From the data below, copy exactly the lines that lie between the one holding "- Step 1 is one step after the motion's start" and the one holding "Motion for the", including both, and nothing more.

┌────────

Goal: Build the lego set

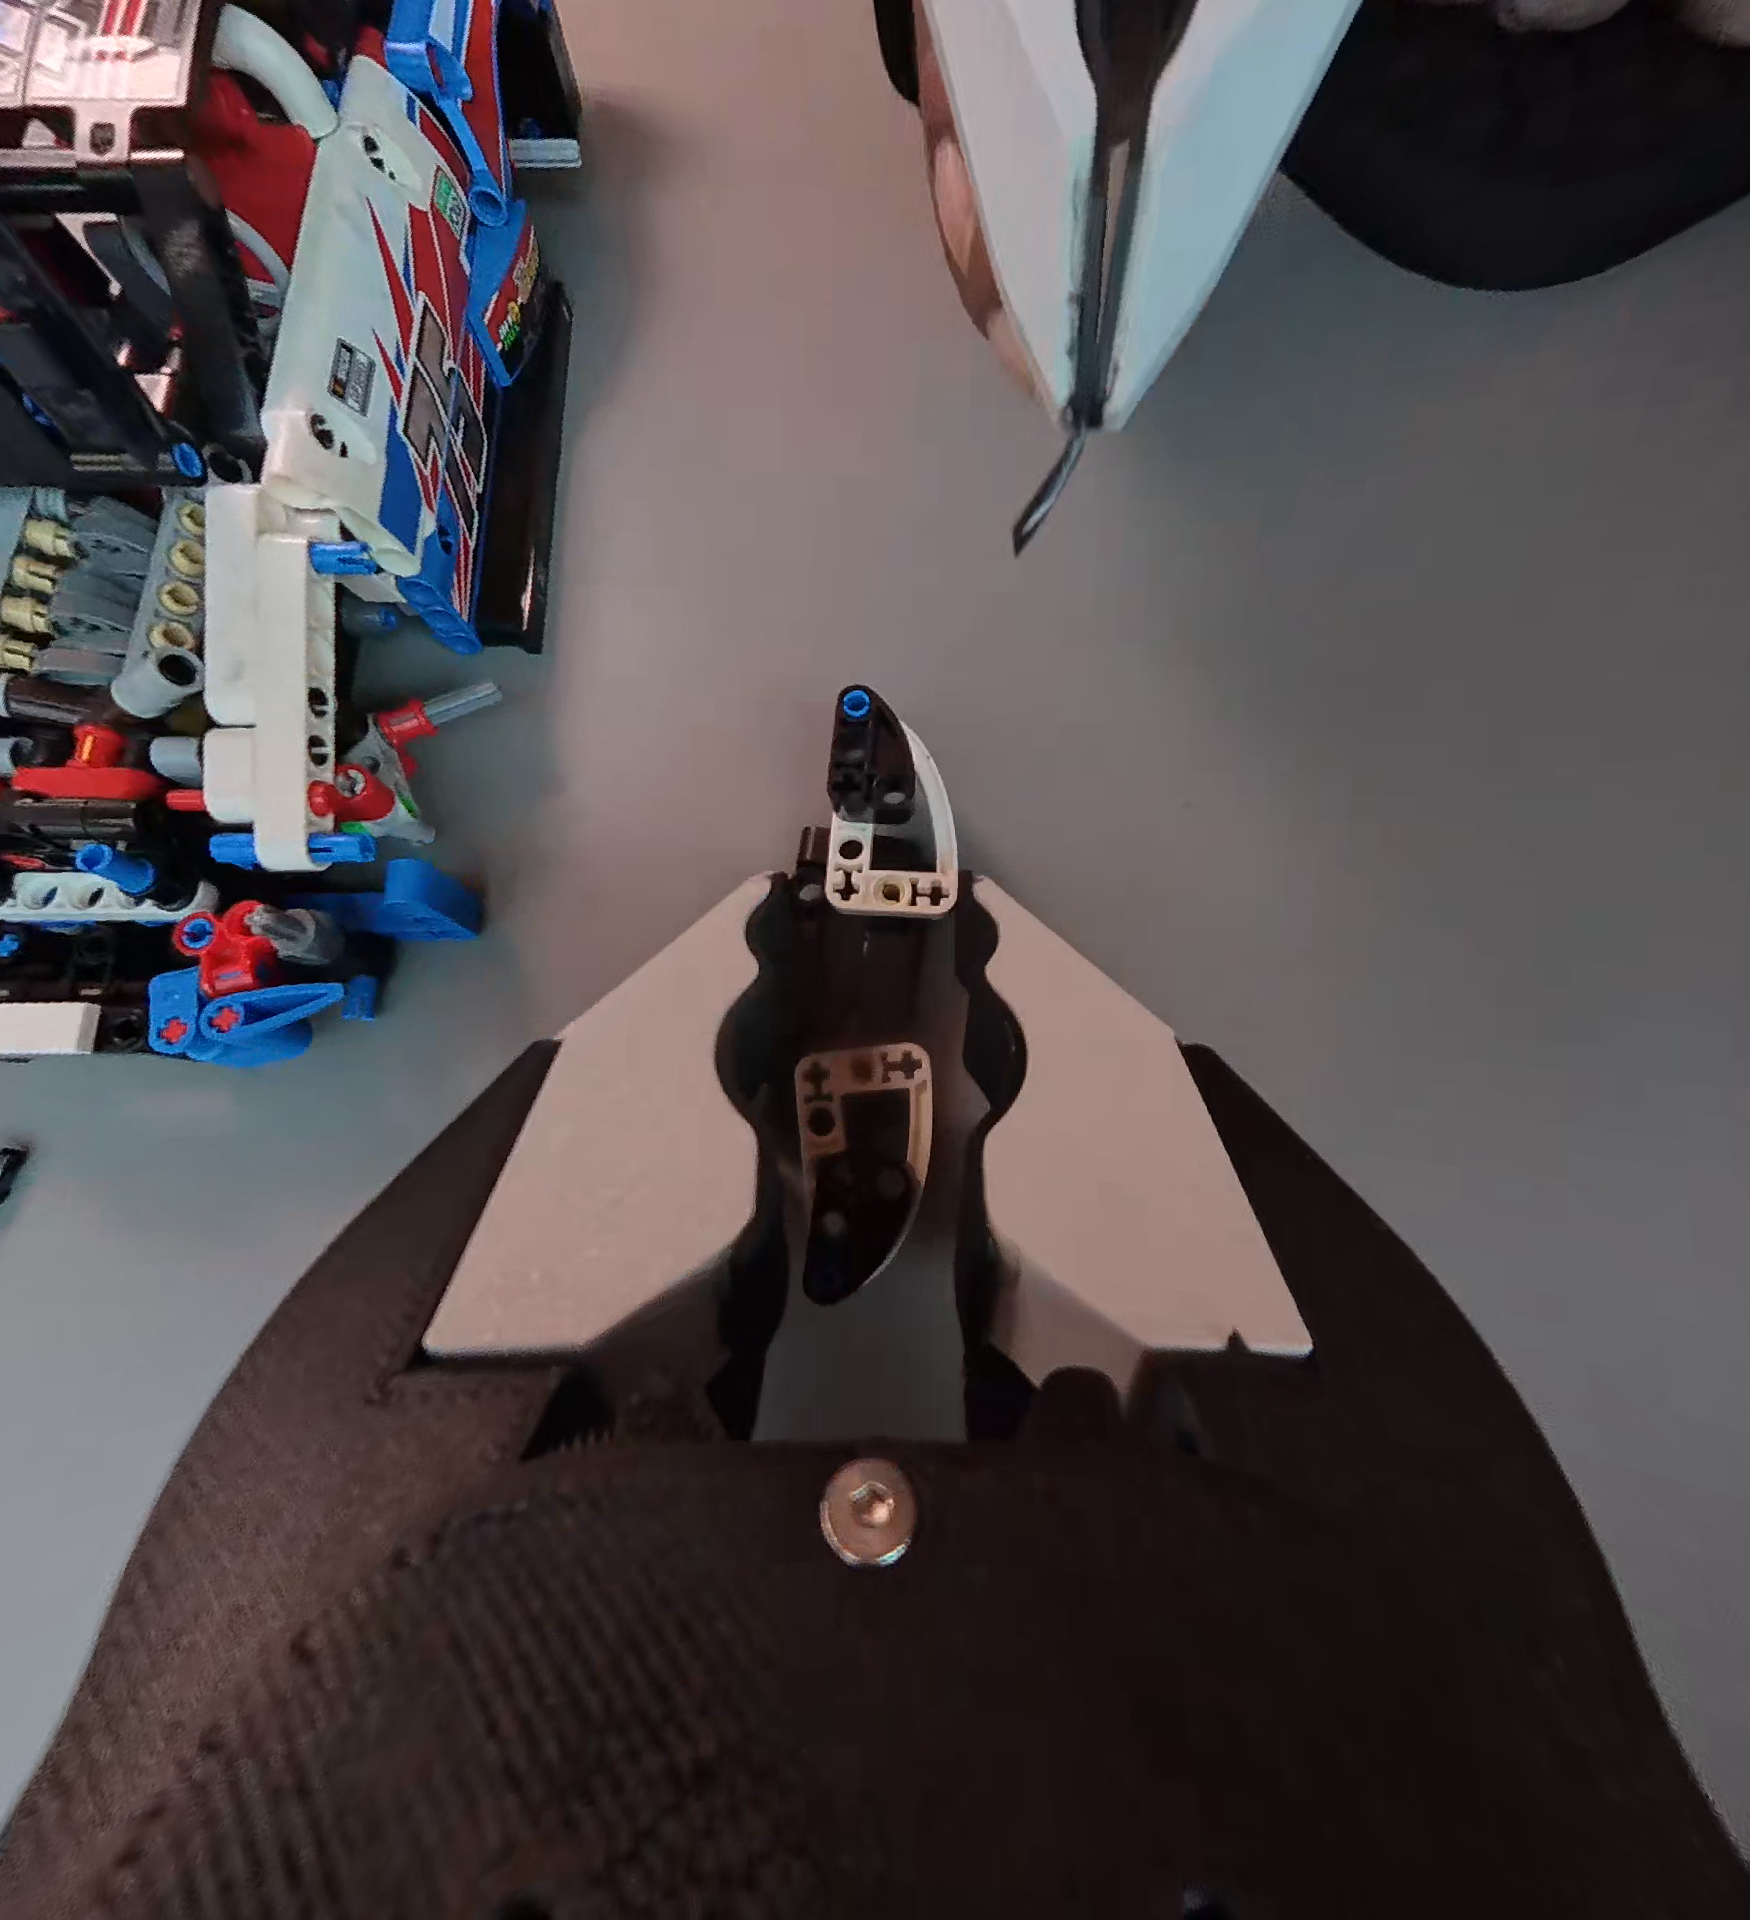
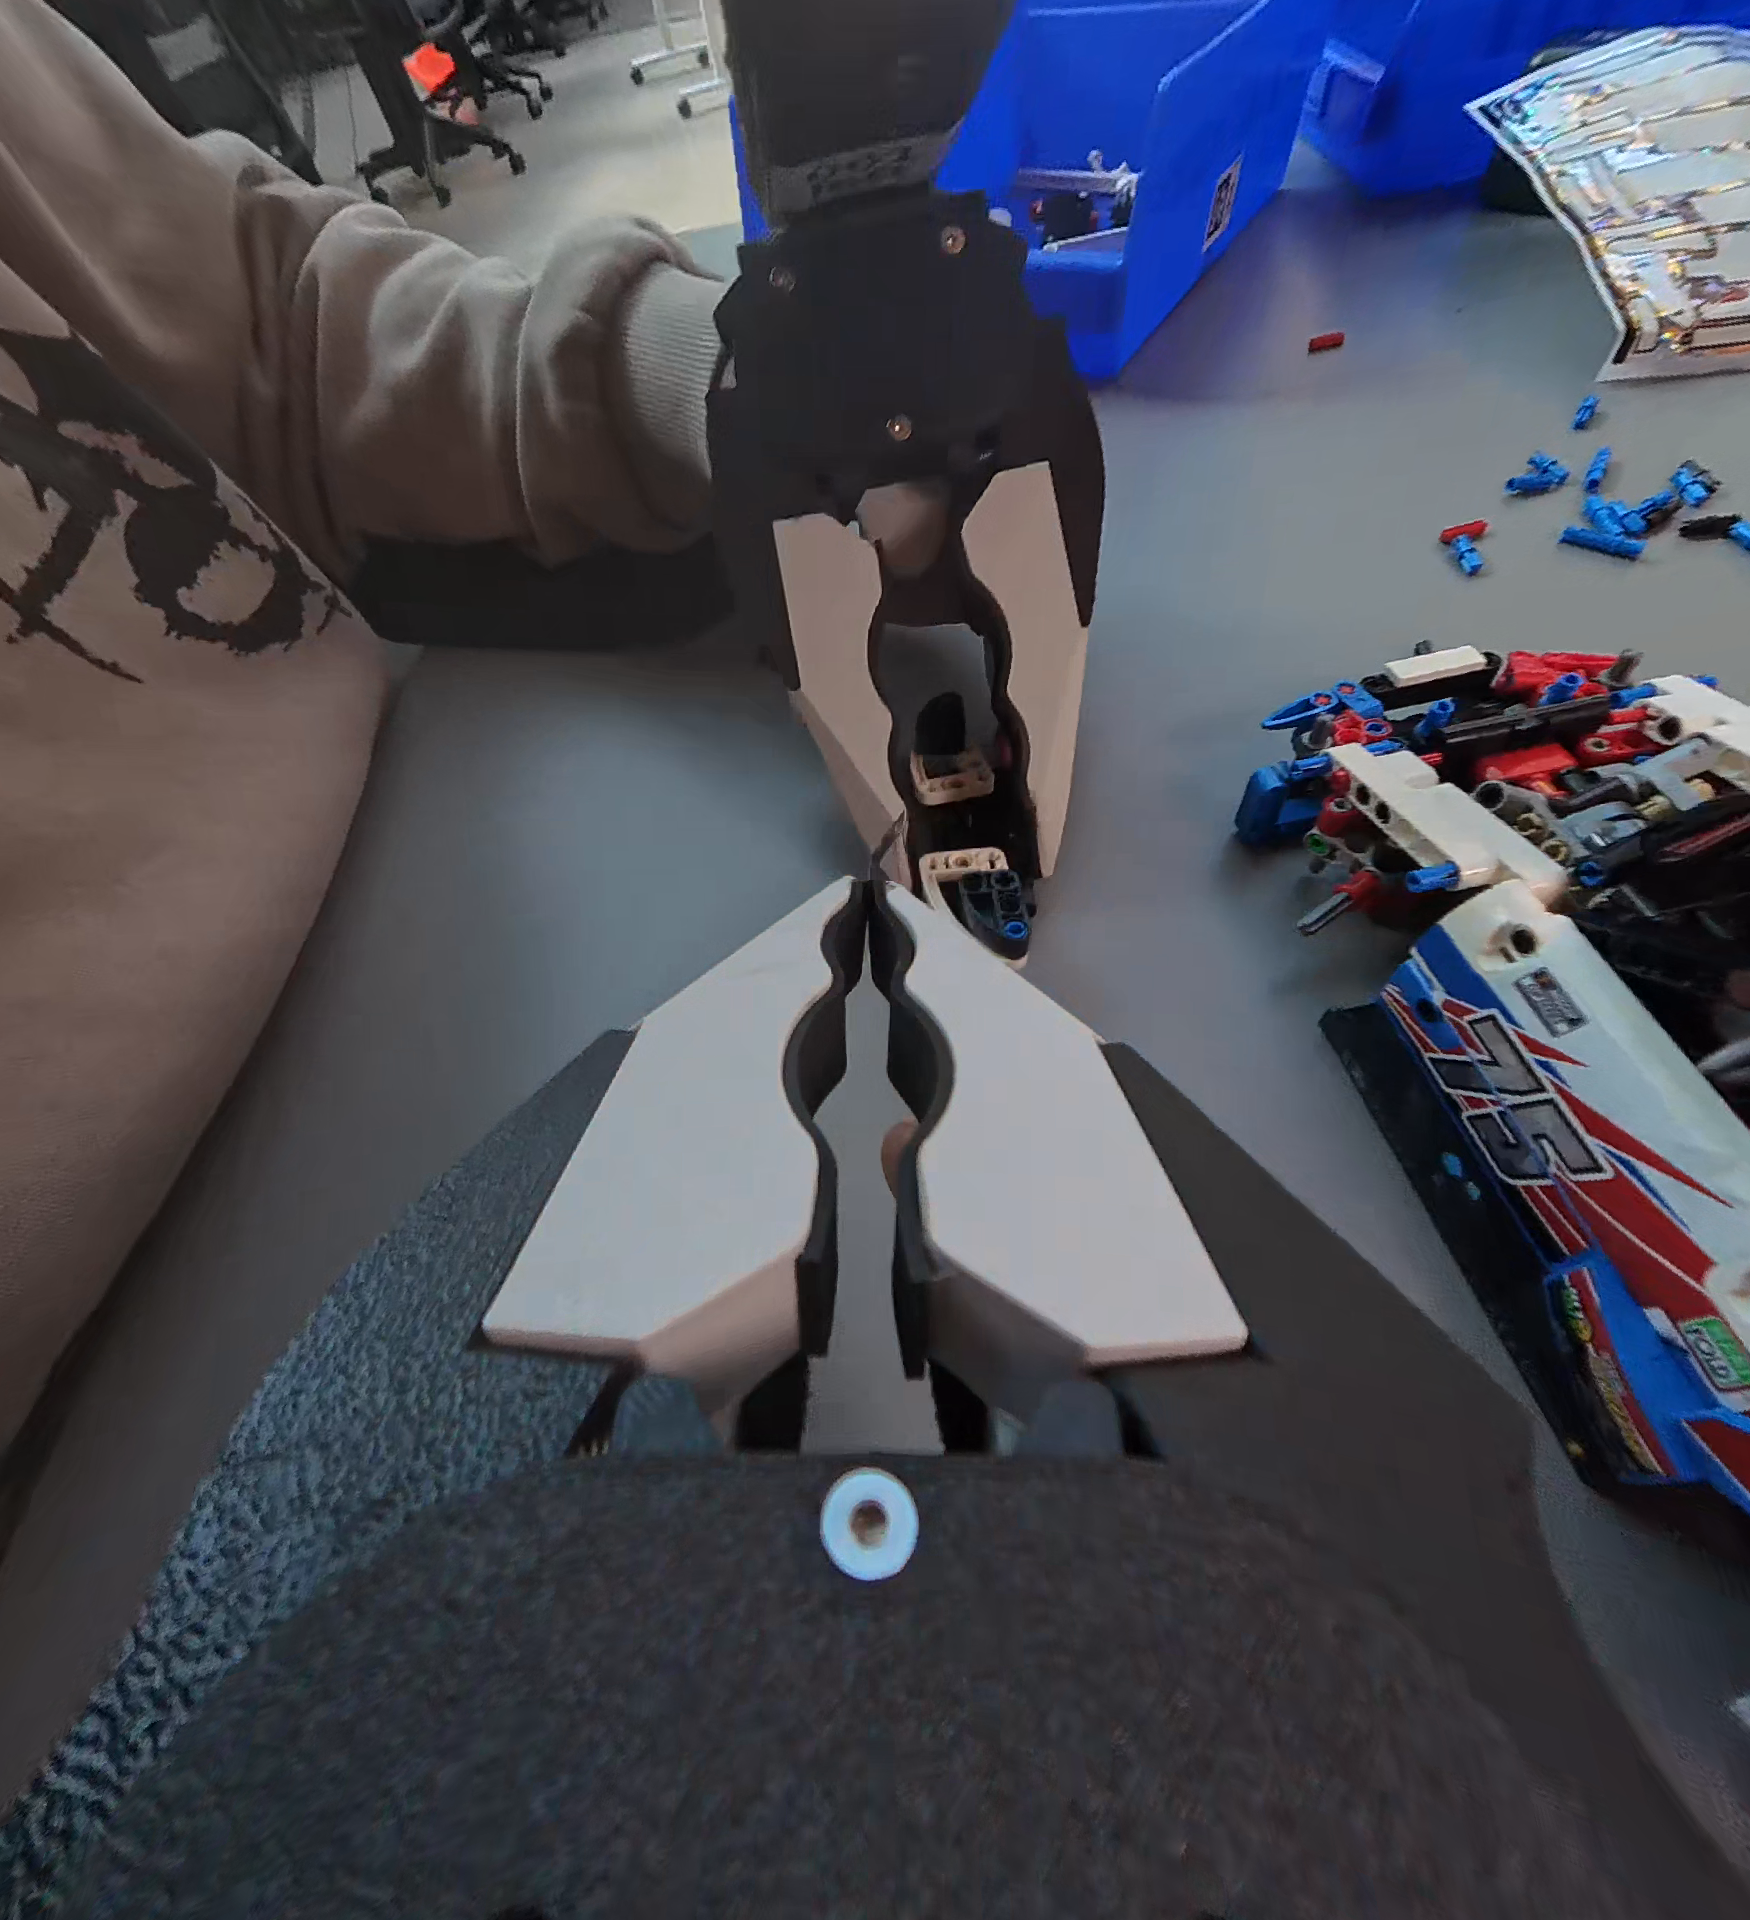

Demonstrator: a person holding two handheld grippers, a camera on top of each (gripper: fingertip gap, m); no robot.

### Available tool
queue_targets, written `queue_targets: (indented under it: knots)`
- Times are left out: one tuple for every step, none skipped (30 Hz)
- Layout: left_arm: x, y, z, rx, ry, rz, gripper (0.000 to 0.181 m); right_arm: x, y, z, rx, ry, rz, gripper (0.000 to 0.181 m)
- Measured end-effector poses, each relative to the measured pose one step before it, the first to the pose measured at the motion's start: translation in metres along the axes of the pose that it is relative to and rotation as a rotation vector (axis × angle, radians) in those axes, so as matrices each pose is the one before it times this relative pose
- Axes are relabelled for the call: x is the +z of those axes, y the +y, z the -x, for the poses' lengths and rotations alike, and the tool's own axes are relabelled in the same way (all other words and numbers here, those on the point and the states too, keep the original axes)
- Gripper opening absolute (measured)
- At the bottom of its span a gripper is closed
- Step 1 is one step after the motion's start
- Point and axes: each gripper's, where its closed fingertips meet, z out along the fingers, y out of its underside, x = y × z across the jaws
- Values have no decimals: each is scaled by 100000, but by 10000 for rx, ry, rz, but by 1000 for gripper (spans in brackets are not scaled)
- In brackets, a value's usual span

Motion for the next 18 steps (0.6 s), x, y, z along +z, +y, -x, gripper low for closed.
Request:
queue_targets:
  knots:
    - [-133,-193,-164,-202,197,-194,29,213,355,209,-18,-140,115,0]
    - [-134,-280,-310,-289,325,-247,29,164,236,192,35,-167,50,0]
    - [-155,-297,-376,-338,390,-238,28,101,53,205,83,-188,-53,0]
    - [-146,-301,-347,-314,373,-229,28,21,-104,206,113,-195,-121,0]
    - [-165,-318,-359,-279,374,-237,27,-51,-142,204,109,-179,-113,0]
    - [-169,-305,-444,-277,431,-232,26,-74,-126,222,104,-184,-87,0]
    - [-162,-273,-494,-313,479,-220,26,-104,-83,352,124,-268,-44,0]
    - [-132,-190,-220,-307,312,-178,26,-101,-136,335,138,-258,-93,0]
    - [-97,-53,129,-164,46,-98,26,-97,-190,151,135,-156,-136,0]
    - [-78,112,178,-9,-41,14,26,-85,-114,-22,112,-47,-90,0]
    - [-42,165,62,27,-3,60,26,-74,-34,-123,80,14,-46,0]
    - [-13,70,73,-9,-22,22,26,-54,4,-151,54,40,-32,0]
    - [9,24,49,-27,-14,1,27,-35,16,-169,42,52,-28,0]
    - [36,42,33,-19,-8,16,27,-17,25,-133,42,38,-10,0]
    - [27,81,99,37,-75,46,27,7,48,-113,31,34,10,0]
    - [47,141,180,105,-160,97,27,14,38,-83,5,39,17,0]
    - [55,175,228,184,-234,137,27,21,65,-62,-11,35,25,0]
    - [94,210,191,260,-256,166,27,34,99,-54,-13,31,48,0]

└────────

Task result
- Step 1 is one step after the motion's start
- Point and axes: each gripper's, where its closed fingertips meet, z out along the fingers, y out of its underside, x = y × z across the jaws
- Values have no decimals: each is scaled by 100000, but by 10000 for rx, ry, rz, but by 1000 for gripper (spans in brackets are not scaled)
- In brackets, a value's usual span

Motion for the next 18 steps (0.6 s), x, y, z along +z, +y, -x, gripper low for closed.

The output above is complete as it stands.